2. Apparatus in accordance with claim 1 wherein said control means includes a stationary cam and a movable cam having an actuator, said movable cam in one position thereof forming a continuation of the stationary cam, said movable cam being downstream from said stationary cam.

3. Apparatus in accordance with claim 1 wherein said second drive tube is comprised of a plurality of coaxial segments coupled together for rotation as a unit.

4. Apparatus in accordance with claim 1 including a plurality of switches along the frame for actuation by a driverless vehicle, the switches being arranged to control the clutch means as a function of the location of a driverless vehicle along the length of the second drive tube.

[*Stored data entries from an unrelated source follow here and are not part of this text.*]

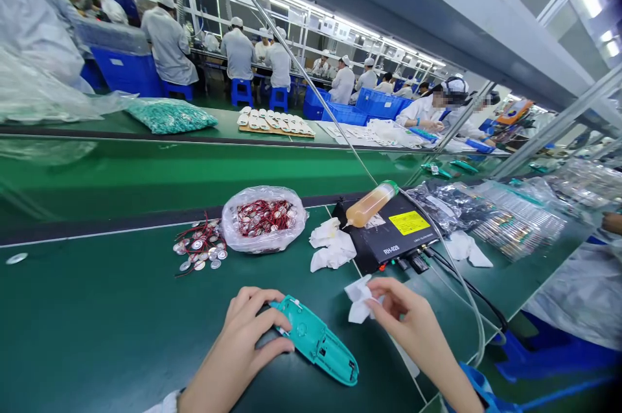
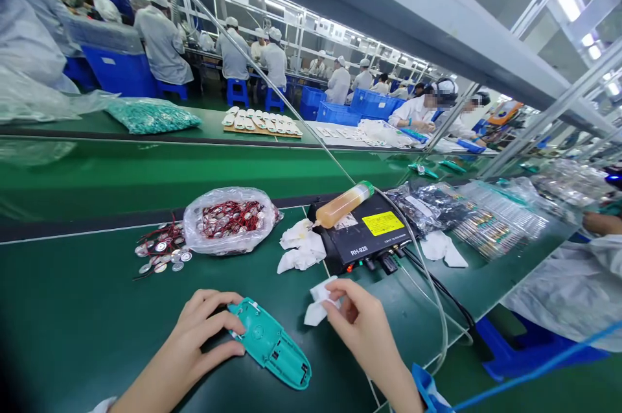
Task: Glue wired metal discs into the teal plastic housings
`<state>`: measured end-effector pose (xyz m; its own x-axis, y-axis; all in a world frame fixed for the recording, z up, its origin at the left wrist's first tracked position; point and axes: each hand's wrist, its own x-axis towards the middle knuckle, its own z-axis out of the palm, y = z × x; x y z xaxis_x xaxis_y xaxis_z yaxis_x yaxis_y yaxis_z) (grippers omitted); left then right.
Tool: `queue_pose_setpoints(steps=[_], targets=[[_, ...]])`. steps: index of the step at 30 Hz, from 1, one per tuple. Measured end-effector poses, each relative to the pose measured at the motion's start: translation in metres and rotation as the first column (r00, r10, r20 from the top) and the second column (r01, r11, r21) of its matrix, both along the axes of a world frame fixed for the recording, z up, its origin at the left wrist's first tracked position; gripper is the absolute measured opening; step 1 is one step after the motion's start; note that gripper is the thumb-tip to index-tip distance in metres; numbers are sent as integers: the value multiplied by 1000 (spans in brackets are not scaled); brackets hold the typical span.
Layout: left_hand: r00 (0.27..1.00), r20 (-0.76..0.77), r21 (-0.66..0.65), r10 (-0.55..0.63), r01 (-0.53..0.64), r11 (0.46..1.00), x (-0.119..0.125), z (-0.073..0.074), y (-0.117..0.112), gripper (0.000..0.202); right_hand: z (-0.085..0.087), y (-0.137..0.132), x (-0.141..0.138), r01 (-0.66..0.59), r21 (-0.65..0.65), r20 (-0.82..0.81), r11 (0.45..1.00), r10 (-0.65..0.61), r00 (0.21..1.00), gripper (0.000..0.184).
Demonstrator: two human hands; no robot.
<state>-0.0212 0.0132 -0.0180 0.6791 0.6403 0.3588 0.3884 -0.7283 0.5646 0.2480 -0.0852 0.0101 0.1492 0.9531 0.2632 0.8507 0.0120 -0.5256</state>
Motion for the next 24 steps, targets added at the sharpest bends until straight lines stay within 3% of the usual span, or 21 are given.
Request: queue_pose_setpoints(steps=[3, 5, 7, 10, 16, 20, 22, 24], targets=[[1000, -9, -4, 2, -2, 1000, -1, 0, -1, 7, 7, 13, -28, -247, 77, 60, 966, 243, 968, 23], [1000, -4, -5, 3, -3, 1000, -1, -2, -1, 7, 8, 22, -40, -409, 15, 246, 912, 393, 886, 24], [1000, 3, -8, 4, -4, 1000, 0, -4, -1, 7, 6, 29, -45, -461, -77, 368, 884, 455, 811, 20], [1000, 13, -20, 27, -27, 999, 2, -5, -2, 8, 2, 29, -34, -406, -129, 426, 905, 420, 801, 17], [998, 35, -36, 47, -46, 998, 3, -7, -4, 8, 14, 6, 20, -168, -64, 501, 984, 177, 847, 22], [1000, 24, -35, 17, -16, 999, 2, -5, -1, 8, 18, -1, 14, -91, 96, 324, 991, 55, 944, 18], [1000, 14, -32, 5, -5, 999, 1, -3, -1, 7, 12, 2, -5, -156, 131, 222, 979, 124, 967, 19], [1000, 9, -17, -2, 2, 1000, 1, -1, -1, 6, 2, 8, -25, -303, 93, 235, 948, 275, 932, 25]])
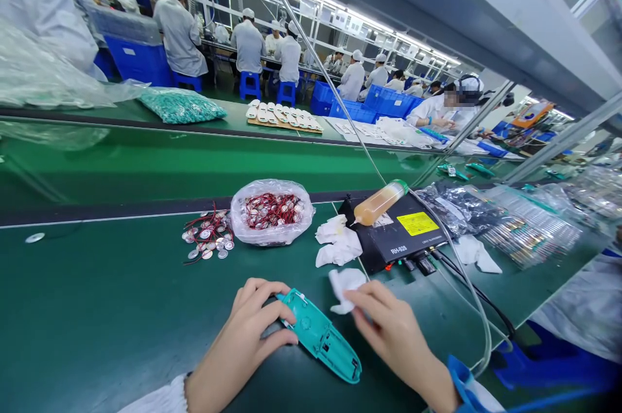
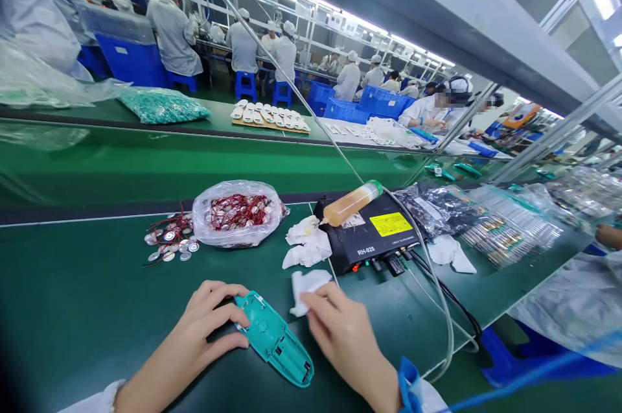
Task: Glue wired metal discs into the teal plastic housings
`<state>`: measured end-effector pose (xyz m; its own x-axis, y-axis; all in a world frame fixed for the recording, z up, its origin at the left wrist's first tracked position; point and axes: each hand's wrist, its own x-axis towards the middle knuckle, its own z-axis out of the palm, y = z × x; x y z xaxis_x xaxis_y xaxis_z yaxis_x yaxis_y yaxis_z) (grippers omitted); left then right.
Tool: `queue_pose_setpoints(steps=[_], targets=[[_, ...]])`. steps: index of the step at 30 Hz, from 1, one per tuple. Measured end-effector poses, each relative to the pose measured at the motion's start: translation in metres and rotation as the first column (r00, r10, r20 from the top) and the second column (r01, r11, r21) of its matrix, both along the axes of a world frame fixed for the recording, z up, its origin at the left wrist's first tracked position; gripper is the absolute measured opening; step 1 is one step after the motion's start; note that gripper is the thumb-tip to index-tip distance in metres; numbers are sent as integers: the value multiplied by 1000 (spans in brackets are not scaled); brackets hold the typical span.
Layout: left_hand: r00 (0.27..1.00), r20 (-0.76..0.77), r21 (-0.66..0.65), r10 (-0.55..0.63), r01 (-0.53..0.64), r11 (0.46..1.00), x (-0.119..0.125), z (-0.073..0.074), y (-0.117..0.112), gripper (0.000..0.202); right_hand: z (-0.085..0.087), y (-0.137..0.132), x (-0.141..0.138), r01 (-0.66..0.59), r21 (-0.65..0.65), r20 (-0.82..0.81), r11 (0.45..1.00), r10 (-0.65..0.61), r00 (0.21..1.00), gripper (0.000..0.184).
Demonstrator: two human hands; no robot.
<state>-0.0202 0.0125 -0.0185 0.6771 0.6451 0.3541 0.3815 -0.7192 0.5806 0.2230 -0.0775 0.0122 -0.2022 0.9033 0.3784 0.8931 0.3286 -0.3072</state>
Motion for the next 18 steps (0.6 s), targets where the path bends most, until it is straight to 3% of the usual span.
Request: queue_pose_setpoints(steps=[3, 6, 9, 11, 14, 16, 17, 18], targets=[[1000, 7, 39, -21, 21, 999, 0, 2, -1, 6, -11, 12, -20, -163, -45, 76, 986, 166, 983, 26], [999, 27, 71, -26, 24, 997, -1, 3, -3, 9, -12, 24, -20, -147, -5, 55, 989, 147, 988, 24], [999, 28, 88, -47, 44, 995, -2, 4, -3, 12, -2, 29, -8, 34, 115, -44, 993, -29, 999, 23], [997, 17, 89, -69, 67, 994, -2, 4, -3, 12, 9, 25, 4, 198, 206, -154, 958, -168, 974, 18], [998, 14, 80, -68, 66, 995, -2, 3, -2, 11, 24, 10, 22, 446, 305, -343, 841, -340, 876, 10], [998, 19, 70, -61, 59, 996, -2, 3, -3, 11, 32, -1, 32, 622, 307, -536, 720, -409, 738, 10], [998, 24, 63, -54, 52, 997, -1, 3, -3, 12, 34, -5, 35, 672, 286, -602, 683, -418, 681, 12], [999, 30, 53, -45, 43, 998, -1, 2, -4, 13, 35, -8, 36, 685, 264, -627, 679, -419, 657, 13]])
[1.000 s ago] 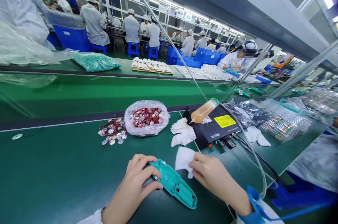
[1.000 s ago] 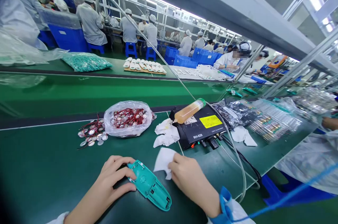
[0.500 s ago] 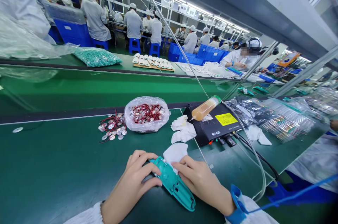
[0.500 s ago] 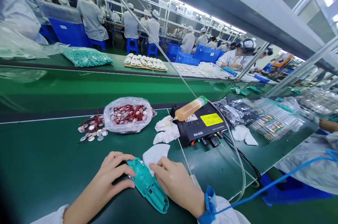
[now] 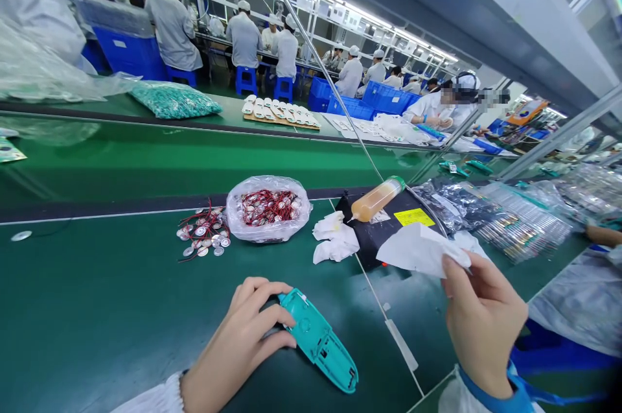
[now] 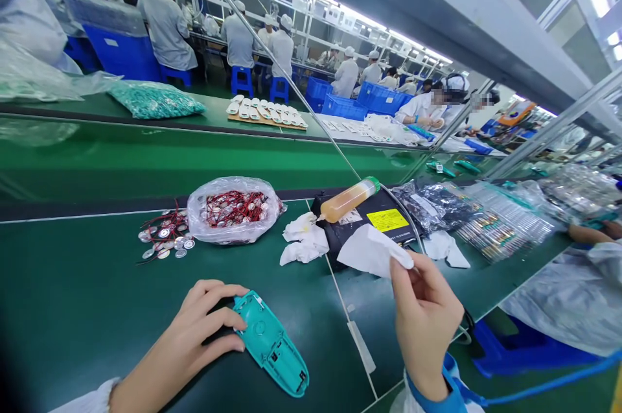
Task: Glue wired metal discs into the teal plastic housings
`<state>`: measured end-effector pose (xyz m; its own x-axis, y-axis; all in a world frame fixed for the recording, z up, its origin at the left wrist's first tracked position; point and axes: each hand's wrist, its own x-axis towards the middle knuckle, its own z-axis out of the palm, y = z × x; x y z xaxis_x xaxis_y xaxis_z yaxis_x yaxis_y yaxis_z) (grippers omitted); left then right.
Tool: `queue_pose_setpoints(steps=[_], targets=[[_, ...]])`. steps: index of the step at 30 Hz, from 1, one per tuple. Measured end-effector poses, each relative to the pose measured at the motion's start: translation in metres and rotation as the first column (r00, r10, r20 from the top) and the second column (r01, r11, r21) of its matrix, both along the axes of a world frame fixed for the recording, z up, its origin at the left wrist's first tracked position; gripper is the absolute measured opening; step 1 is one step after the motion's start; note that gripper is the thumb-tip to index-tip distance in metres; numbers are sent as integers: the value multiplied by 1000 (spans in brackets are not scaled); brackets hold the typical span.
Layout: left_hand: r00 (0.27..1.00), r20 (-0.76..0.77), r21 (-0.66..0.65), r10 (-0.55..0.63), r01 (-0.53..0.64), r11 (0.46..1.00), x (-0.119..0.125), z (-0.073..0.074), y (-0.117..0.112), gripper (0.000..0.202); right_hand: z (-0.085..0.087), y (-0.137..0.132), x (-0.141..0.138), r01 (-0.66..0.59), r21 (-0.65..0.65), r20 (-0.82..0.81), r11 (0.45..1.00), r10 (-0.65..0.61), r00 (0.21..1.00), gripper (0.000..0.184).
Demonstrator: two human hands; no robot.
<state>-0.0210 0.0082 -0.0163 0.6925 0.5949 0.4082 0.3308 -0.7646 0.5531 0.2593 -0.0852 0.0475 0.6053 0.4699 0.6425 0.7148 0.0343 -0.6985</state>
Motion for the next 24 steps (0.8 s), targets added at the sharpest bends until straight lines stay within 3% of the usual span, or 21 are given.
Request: queue_pose_setpoints(steps=[1, 3, 5, 7, 11, 15, 17, 21, 24], targets=[[1000, 7, -10, 9, -9, 1000, 1, 0, -1, 14, 0, -2, 0, -39, -34, 8, 999, 39, 999, 11], [999, 21, -27, 26, -25, 999, 2, -1, -2, 17, -7, -2, -3, -183, -223, 128, 957, 215, 968, 9], [999, 19, -31, 31, -30, 999, 2, 0, -3, 16, -19, 1, -7, -262, -463, 245, 847, 406, 880, 16], [1000, -2, -30, 22, -22, 999, 1, 2, -2, 14, -35, 3, -8, -236, -600, 316, 764, 498, 808, 23], [999, -52, -24, 7, -9, 1000, 0, 3, 0, 10, -60, 1, 7, -72, -606, 429, 792, 401, 809, 31], [996, -44, -28, 76, -77, 997, 2, 2, -1, 6, -66, -9, 29, 39, -618, 474, 785, 332, 815, 36], [993, -39, -54, 114, -116, 992, 3, 4, -4, 9, -64, -17, 38, 20, -654, 448, 757, 365, 816, 43], [984, -44, -108, 172, -175, 979, 1, 13, -3, 44, -60, -35, 51, -34, -679, 414, 733, 420, 808, 44], [939, -121, 25, 322, -322, 946, -10, 20, 11, 24, -55, -43, 51, -115, -626, 402, 771, 446, 799, 34]])
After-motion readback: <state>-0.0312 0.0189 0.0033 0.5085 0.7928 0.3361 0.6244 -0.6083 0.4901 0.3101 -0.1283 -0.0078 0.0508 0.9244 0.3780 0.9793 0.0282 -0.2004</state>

5. Apparatus for automatically controlling the speed of a driverless vehicle comprising a stationary frame supporting first, second and third aligned drive tubes between tracks which are adapted to support a vehicle, means for enabling a vehicle to be propelled onto the second drive tube from the first drive tube at a first speed and then cause the vehicle to change its speed and then enable the vehicle to be driven off the second tube onto the third tube at a second speed which is different from the first speed, said means including a first motor coupled to the first drive tube for rotating the same about its longitudinal axis at the first speed, a second motor connected to the third tube for rotating the third tube about its longitudinal axis at the second speed, control means along the second drive tube for changing the speed of a vehicle as it moves along the second drive tube, a first clutch for selectively enabling the first drive tube to drive the second drive tube, a second clutch for selectively enabling the third drive tube to drive the second drive tube, switch means along the length of the frame for actuation by a vehicle moving along the second drive tube, said switch means being arranged to alternately cause engagement of the first and second clutch means with only one clutch means being engaged at any given time.

6. Apparatus in accordance with claim 5 wherein the second speed is substantially lower than the first speed.

7. Apparatus in accordance with claim 5 wherein the second speed is substantially higher than the first speed.

8. Apparatus for automatically controlling the speed of a driverless vehicle comprising a stationary frame module adapted to be coupled end to end with other stationary frame modules of a driverless vehicle conveyor system, said module frame having a drive tube between tracks which are adapted to support a vehicle, control means on said frame module for controlling the speed of a vehicle as the vehicle moves along the drive tube, a first clutch adjacent one end of the frame module for selectively enabling said drive tube to be driven by a first motor at a first speed, a second clutch, adjacent the opposite end of the frame module for selectively enabling said drive tube to be driven by a second motor at a second speed, switch means along the length of the module frame for actuation by a vehicle moving along the module frame, said switch means being arranged to alternately cause engagement of the first and second clutch means with only one clutch means being engaged in any given time so that a vehicle may be propelled onto the second drive tube at a first speed and exit therefrom at a second speed.

9. Apparatus in accordance with claim 8 wherein said drive tube is comprised of a plurality of coaxial segments connected end to end, with the combined length of said segments being less than the length of said frame module.